**Task to complete:**
Output exactly the lines below, starting with the line that has "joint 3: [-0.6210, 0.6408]" and going on through the line that has "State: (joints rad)", both included, and no other lines.

**Entries shown:**
┌────────
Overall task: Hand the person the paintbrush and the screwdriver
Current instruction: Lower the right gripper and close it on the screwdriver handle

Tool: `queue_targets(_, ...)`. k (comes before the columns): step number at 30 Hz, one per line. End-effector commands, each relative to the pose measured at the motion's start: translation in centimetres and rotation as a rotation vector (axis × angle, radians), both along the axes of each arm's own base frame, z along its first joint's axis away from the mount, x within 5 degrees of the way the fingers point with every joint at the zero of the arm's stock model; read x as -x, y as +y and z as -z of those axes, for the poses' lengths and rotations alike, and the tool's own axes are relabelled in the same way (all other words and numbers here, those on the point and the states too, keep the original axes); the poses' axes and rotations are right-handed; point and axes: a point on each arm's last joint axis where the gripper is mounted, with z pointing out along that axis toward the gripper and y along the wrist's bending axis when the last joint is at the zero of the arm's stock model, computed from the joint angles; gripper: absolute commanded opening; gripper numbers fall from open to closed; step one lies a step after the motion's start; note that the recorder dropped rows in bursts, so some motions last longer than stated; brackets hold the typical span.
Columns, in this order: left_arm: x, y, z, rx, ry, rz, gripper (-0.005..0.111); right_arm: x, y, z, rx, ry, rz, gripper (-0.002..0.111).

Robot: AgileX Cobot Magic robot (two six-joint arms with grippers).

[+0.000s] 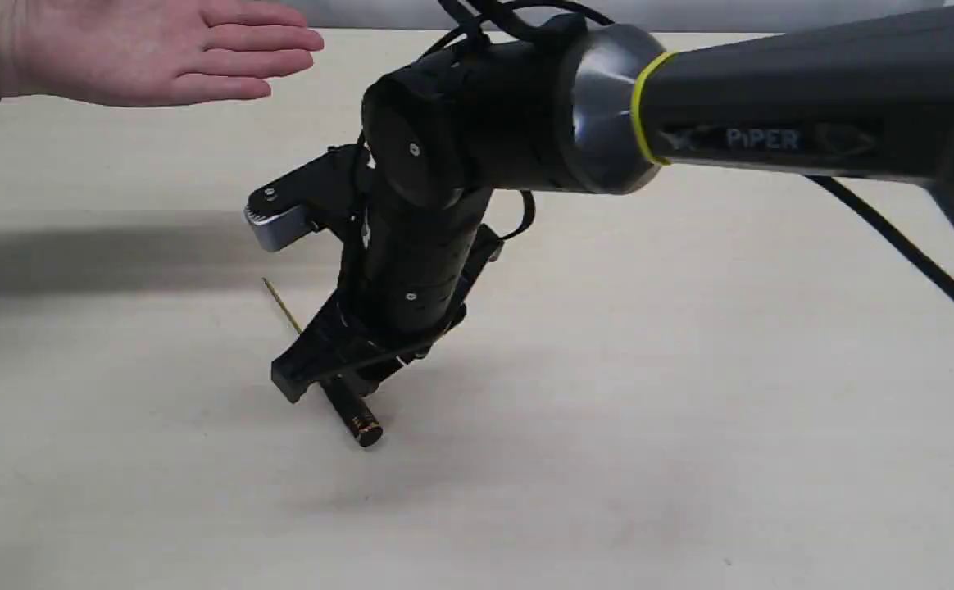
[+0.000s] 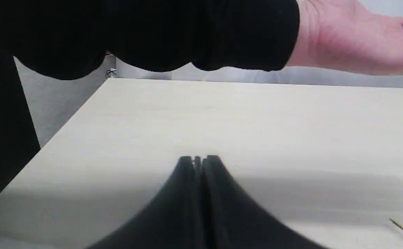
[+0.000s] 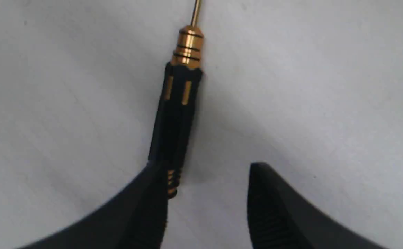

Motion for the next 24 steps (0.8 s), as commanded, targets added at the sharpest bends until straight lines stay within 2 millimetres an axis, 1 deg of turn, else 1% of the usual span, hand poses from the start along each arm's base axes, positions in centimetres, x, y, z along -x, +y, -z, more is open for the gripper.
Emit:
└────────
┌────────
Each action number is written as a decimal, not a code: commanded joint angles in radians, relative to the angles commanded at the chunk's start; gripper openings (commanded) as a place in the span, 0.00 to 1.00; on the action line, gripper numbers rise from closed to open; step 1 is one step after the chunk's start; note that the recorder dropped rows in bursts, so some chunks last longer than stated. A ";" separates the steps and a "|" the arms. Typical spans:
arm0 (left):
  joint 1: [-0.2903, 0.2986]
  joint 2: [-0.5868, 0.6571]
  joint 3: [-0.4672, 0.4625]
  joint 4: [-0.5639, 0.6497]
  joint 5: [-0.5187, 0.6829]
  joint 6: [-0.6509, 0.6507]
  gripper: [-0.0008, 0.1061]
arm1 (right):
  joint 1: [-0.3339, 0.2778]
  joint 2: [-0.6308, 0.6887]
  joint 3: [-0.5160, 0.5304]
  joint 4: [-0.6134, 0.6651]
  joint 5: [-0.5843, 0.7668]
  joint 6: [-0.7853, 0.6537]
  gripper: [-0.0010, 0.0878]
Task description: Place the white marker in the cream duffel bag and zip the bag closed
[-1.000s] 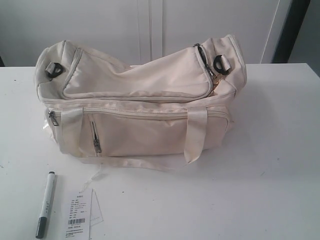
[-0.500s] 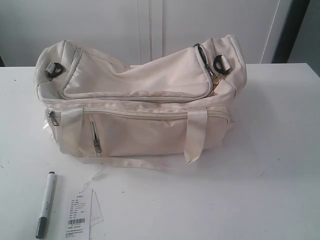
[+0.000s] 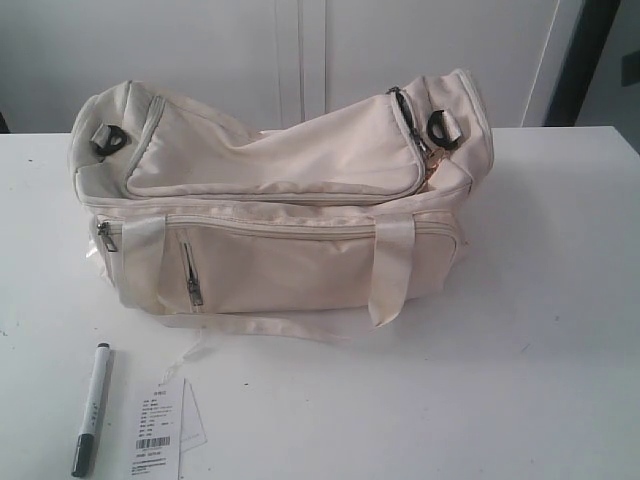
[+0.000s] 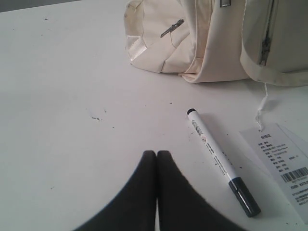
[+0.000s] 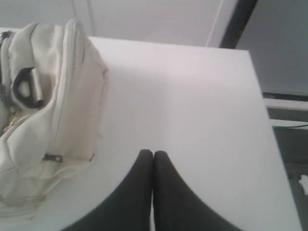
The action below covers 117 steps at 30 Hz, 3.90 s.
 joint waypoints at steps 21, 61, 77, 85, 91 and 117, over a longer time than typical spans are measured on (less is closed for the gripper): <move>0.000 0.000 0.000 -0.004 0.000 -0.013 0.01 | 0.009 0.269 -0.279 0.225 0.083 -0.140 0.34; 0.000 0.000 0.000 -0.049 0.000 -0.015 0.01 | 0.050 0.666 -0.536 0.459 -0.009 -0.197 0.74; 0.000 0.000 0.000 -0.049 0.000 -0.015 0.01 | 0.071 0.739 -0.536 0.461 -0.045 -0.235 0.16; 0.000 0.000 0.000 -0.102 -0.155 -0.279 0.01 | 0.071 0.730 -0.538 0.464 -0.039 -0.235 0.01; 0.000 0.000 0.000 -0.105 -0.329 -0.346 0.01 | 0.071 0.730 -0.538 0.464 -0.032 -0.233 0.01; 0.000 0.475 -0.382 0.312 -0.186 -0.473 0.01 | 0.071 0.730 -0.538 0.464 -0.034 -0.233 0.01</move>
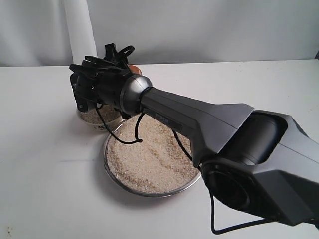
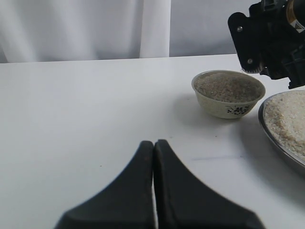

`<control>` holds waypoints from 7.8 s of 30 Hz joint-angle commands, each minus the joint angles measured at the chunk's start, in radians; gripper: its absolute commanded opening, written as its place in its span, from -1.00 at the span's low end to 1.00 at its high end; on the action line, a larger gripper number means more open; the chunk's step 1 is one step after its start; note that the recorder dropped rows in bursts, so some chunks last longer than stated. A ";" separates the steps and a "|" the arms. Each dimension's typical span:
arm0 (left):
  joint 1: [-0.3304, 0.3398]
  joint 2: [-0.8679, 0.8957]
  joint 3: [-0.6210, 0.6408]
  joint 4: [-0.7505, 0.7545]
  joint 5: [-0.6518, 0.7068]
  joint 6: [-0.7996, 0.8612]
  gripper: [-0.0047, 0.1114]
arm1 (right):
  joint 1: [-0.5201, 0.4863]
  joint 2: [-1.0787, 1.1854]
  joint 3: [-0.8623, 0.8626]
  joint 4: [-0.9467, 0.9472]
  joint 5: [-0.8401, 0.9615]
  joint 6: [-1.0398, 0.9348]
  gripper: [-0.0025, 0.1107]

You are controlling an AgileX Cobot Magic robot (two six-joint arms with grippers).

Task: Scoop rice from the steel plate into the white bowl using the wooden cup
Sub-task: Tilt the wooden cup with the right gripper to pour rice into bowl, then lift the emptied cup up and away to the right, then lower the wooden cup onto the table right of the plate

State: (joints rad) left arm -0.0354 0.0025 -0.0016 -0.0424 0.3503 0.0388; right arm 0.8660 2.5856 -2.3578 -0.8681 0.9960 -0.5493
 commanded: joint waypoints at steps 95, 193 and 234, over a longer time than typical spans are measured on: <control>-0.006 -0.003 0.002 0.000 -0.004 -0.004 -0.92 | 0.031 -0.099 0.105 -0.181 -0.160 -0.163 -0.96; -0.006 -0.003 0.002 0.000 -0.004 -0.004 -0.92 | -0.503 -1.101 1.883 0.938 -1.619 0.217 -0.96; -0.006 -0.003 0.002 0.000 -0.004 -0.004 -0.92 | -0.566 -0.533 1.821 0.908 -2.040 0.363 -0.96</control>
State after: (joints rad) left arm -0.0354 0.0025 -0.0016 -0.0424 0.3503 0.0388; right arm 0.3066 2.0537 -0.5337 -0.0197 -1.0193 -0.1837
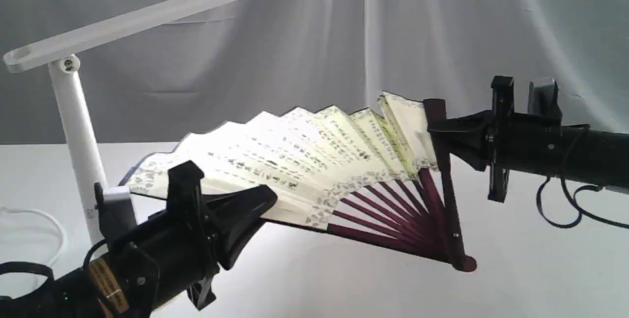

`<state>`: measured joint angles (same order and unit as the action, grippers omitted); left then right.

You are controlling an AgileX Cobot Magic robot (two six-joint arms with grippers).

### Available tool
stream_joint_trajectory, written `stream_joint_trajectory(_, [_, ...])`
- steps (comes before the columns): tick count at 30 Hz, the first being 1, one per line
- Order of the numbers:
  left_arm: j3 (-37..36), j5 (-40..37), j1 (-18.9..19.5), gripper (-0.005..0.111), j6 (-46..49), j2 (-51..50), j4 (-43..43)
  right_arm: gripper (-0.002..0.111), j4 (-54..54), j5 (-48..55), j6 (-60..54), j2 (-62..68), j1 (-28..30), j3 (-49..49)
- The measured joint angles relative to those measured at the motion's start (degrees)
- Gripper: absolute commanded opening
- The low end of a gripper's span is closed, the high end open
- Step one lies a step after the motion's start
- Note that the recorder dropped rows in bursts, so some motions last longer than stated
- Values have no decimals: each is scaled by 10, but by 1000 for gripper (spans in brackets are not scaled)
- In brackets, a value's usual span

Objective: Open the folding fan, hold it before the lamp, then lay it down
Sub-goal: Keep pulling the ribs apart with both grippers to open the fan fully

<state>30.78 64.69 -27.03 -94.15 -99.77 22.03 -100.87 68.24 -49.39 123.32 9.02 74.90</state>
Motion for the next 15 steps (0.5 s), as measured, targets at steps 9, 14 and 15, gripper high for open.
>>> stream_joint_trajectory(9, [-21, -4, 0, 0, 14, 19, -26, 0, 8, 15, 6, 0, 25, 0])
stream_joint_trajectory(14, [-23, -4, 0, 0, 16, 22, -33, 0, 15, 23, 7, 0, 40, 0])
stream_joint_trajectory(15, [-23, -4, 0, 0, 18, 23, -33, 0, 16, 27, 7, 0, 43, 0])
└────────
**Output for this exercise:**
  joint 3: [-0.6210, 0.6408]
  joint 4: [-0.7505, 0.7545]
  joint 5: [-0.6518, 0.7068]
  joint 6: [-0.7996, 0.8612]
  gripper: [-0.0047, 0.1114]
arm1 (right):
  joint 1: [-0.5201, 0.4863]
  joint 2: [-1.0787, 1.1854]
  joint 3: [-0.8623, 0.8626]
  joint 4: [-0.9467, 0.9472]
  joint 5: [-0.8401, 0.9615]
  joint 6: [-1.0398, 0.9348]
  gripper: [-0.0025, 0.1107]

You are controlling an AgileX Cobot Magic robot (two six-joint arms with grippers).

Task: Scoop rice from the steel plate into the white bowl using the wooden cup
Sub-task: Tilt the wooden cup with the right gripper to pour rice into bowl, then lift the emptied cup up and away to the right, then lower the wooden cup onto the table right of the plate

State: (joints rad) left arm -0.0354 0.0025 -0.0016 -0.0424 0.3503 0.0388; right arm 0.8660 2.5856 -2.3578 -0.8681 0.9960 -0.5493

No additional answer is expected.